**Required action**: From the records that follow, copy every line in which "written" appears.
== Records for the exercise
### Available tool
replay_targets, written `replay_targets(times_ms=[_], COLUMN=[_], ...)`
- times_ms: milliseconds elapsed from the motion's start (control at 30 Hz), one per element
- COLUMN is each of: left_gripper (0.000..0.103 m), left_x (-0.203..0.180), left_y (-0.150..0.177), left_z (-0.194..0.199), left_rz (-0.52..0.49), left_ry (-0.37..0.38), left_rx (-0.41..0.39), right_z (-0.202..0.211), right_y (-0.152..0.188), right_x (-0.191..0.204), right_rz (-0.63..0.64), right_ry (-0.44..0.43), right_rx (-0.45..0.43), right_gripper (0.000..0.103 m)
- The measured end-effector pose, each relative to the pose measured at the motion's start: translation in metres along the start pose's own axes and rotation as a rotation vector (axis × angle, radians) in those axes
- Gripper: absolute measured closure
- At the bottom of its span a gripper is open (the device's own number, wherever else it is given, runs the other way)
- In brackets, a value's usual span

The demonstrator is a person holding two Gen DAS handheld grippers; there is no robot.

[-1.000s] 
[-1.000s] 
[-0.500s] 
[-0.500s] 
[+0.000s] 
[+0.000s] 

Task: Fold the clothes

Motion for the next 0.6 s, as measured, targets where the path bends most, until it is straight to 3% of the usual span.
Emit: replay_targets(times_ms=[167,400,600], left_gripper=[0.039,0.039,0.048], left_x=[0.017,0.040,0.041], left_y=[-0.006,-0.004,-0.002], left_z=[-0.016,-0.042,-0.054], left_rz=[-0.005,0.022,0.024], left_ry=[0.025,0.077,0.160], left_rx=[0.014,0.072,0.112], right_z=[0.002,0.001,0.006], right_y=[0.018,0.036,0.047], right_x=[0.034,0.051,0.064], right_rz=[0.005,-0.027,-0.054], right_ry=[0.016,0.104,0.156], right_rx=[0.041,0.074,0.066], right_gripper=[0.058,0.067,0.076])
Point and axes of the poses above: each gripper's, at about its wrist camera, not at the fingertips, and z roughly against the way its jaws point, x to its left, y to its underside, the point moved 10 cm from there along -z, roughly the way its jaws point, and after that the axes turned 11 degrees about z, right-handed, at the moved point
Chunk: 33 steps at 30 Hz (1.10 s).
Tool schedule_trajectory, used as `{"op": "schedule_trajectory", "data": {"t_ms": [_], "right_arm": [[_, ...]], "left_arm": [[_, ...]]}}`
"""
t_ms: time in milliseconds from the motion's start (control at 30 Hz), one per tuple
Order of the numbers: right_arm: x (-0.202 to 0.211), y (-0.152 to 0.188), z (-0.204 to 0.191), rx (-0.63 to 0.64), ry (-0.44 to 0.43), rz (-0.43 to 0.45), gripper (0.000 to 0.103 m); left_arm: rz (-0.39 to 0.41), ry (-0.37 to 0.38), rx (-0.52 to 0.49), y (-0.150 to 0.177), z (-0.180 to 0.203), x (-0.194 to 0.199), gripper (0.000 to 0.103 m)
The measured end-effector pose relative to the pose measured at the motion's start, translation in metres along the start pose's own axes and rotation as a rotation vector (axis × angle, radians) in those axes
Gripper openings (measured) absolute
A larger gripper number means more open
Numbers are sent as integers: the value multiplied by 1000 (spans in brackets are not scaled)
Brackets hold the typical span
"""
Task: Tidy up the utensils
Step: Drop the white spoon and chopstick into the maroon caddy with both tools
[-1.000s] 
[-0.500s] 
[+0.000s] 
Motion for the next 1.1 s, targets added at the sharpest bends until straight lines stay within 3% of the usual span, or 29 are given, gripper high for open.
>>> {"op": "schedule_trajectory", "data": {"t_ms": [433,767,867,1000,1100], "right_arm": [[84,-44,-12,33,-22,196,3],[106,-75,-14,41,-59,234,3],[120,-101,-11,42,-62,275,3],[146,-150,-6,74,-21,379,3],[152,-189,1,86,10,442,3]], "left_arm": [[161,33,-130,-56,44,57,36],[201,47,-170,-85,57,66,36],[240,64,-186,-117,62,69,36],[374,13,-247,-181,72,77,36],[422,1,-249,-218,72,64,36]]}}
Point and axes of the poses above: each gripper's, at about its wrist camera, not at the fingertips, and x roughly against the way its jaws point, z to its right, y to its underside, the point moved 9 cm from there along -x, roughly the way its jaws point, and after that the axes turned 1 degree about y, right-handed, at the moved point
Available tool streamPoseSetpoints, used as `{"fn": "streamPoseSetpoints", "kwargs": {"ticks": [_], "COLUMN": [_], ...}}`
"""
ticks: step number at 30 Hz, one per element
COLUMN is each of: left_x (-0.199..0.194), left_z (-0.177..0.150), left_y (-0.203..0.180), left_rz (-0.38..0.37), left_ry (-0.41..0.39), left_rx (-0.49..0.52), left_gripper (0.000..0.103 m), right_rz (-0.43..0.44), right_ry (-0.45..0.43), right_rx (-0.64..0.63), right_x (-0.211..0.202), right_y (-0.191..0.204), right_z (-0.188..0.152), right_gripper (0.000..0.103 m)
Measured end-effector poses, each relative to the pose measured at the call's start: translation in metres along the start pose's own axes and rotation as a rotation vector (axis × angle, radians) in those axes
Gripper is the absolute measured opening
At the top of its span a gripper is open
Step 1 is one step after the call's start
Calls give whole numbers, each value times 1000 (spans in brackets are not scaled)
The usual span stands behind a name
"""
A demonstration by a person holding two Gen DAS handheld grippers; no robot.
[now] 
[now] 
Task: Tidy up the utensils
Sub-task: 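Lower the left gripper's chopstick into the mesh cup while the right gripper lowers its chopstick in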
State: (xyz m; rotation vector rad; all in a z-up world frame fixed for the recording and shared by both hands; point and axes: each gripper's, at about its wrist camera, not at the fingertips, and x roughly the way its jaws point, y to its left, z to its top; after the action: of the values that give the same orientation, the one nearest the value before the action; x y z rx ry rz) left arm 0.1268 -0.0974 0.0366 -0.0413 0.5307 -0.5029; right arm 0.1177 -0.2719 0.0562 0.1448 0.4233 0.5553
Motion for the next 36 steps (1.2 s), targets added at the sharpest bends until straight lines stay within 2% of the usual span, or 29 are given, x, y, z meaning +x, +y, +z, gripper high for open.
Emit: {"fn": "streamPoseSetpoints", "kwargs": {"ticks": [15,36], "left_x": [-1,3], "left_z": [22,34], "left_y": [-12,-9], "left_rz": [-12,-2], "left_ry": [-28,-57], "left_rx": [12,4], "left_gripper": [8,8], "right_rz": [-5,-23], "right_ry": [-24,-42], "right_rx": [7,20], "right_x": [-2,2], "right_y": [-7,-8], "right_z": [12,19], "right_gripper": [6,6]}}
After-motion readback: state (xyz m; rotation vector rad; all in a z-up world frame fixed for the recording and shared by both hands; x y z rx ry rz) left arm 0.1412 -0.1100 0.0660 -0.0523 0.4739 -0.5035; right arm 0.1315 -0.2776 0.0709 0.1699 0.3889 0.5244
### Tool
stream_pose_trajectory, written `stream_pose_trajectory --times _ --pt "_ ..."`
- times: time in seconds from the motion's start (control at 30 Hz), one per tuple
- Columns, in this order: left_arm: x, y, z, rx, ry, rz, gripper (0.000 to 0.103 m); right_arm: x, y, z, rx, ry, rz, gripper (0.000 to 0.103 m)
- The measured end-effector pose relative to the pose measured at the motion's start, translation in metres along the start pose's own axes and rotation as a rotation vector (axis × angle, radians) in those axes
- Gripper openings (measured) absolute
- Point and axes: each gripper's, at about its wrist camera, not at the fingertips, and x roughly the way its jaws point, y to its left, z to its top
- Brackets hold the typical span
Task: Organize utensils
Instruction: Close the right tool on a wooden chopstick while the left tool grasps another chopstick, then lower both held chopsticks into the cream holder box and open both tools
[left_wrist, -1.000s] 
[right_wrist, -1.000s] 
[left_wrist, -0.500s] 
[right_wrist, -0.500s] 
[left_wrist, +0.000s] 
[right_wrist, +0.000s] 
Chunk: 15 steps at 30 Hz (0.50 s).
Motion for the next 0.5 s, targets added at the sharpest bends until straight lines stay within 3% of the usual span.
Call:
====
**Response**:
replay_targets, written `replay_targets(times_ms=[_], COLUMN=[_], ...)`
stream_pose_trajectory, written `stream_pose_trajectory --times _ --pt "_ ..."`

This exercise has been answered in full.